Hash Tables
Hash Functions and Hash Tables
- A hash function h maps keys of a given type to integers in a fixed interval [0, N − 1]
- Example:
h(x) = x mod N
is a hash function for integer keys - The integer h(x) is called the hash value of key x
- A hash table for a given key type consists of
- Hash function h
- Array (called table) of size N
- When implementing a dictionary with a hash table, the goal is to store item (k, o) at index i = h(k)
Example
- We design a hash table for a dictionary storing items (SSN, Name), where SSN (social security number) is a nine-digit positive integer
- Our hash table uses an array of size N = 10,000 and the hash function h(x) = last four digits of x
Hash Functions
- A hash function is usually specified as the composition of two functions:
- Hash code map: h1: keys → integers
- Compression map: h2: integers → [0, N − 1]
- The hash code map is applied first, and the compression map is applied next on the result, i.e., h(x) = h2(h1(x))

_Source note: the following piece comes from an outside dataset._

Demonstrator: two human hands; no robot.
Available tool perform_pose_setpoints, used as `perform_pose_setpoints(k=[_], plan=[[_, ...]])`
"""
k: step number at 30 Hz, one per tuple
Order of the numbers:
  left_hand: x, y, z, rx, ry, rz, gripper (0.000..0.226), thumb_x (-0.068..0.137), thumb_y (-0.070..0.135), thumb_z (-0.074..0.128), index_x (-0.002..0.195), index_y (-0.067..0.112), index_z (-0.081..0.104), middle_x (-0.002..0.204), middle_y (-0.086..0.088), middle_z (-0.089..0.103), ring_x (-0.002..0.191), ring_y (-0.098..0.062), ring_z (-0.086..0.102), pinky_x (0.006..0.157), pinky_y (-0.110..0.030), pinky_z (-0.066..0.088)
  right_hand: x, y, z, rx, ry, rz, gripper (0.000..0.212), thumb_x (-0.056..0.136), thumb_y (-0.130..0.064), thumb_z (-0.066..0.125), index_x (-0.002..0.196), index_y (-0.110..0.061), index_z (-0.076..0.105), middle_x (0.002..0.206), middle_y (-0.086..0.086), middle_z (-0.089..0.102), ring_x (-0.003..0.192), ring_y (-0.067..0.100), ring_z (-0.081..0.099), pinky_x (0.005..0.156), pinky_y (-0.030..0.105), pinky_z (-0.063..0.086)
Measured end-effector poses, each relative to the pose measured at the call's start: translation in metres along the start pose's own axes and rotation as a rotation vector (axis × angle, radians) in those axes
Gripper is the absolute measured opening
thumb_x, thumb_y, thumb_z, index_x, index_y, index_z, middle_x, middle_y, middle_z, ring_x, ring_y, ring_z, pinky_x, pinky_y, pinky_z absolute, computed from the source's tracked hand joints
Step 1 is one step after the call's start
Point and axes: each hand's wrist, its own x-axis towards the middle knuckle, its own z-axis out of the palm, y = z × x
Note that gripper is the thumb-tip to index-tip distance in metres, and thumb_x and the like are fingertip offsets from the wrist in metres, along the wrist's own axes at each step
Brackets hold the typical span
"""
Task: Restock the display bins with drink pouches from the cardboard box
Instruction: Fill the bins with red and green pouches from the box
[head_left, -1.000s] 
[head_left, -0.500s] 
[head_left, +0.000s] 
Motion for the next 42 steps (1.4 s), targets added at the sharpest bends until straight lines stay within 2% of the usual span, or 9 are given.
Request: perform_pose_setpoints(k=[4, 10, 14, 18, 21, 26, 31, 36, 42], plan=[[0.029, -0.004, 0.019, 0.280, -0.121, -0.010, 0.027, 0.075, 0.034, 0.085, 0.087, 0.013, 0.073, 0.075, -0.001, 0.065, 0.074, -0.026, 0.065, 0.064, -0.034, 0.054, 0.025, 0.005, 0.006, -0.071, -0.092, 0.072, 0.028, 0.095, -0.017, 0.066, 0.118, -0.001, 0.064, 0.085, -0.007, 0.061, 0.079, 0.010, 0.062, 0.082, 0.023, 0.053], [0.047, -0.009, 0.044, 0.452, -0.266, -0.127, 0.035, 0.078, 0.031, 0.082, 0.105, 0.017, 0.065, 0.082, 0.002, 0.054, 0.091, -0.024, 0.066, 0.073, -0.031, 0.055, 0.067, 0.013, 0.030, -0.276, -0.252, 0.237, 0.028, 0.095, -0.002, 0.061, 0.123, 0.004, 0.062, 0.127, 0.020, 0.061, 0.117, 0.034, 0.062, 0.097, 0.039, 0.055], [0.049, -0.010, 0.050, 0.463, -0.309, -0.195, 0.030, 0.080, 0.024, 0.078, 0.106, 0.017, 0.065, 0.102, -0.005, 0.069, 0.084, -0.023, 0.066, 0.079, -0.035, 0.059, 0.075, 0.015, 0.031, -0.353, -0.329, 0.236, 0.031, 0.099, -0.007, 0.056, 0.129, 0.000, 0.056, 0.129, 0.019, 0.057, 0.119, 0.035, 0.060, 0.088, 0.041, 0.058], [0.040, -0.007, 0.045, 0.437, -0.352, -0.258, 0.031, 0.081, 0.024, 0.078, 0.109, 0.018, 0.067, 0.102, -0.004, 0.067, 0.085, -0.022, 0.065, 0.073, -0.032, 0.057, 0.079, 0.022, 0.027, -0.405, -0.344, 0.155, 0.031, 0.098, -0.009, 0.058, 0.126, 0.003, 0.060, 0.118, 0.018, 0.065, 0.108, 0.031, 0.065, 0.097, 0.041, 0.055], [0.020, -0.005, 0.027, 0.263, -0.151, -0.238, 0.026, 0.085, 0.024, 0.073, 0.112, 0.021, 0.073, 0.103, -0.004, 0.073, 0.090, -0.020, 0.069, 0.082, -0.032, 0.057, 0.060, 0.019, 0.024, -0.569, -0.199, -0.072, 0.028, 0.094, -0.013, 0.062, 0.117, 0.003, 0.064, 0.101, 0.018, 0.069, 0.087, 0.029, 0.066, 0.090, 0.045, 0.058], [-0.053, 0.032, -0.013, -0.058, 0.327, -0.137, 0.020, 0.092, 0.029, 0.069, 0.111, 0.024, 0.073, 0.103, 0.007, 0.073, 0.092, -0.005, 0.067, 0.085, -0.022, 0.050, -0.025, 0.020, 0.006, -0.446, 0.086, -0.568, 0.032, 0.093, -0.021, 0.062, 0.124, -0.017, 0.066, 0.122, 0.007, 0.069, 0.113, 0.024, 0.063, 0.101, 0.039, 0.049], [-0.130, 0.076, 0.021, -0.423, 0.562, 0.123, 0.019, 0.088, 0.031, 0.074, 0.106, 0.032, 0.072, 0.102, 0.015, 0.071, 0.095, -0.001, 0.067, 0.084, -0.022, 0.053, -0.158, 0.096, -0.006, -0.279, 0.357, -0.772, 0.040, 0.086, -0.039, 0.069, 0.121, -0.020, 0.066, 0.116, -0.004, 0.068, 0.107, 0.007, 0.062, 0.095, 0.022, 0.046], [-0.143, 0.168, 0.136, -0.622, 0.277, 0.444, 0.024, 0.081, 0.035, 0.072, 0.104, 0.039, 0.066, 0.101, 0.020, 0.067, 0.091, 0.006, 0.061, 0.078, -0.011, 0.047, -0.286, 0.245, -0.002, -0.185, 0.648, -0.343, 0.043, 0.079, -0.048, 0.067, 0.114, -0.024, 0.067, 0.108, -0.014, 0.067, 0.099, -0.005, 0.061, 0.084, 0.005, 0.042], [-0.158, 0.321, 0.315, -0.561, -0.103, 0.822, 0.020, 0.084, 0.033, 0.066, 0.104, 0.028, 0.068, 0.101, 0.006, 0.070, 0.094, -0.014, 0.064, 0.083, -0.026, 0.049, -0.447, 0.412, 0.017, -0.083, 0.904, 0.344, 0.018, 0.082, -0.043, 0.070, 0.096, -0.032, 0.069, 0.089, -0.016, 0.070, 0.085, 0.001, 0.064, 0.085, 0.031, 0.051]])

- The goal of the hash function is to “disperse” the keys in an apparently random way
Hash Code Maps
- Memory address:
- We reinterpret the memory address of the key object as an integer (default hash code of all Java objects)
- Good in general, except for numeric and string keys
- Integer cast:
- We reinterpret the bits of the key as an integer
- Suitable for keys of length less than or equal to the number of bits of the integer type (e.g., byte, short, int and float in Java)
- Component sum:
- We partition the bits of the key into components of fixed length (e.g., 16 or 32 bits) and we sum the components (ignoring overflows)
- Suitable for numeric keys of fixed length greater than or equal to the number of bits of the integer type (e.g., long and double in Java)
- Polynomial accumulation:
- We partition the bits of the key into a sequence of components of fixed length (e.g., 8, 16 or 32 bits) a0 a1 …an−1
- We evaluate the polynomial p(z) = a0 + a1 z + a2 z2 + … …+ an−1zn−1 at a fixed value z, ignoring overflows
- Especially suitable for strings (e.g., the choice z = 33 gives at most 6 collisions on a set of 50,000 English words)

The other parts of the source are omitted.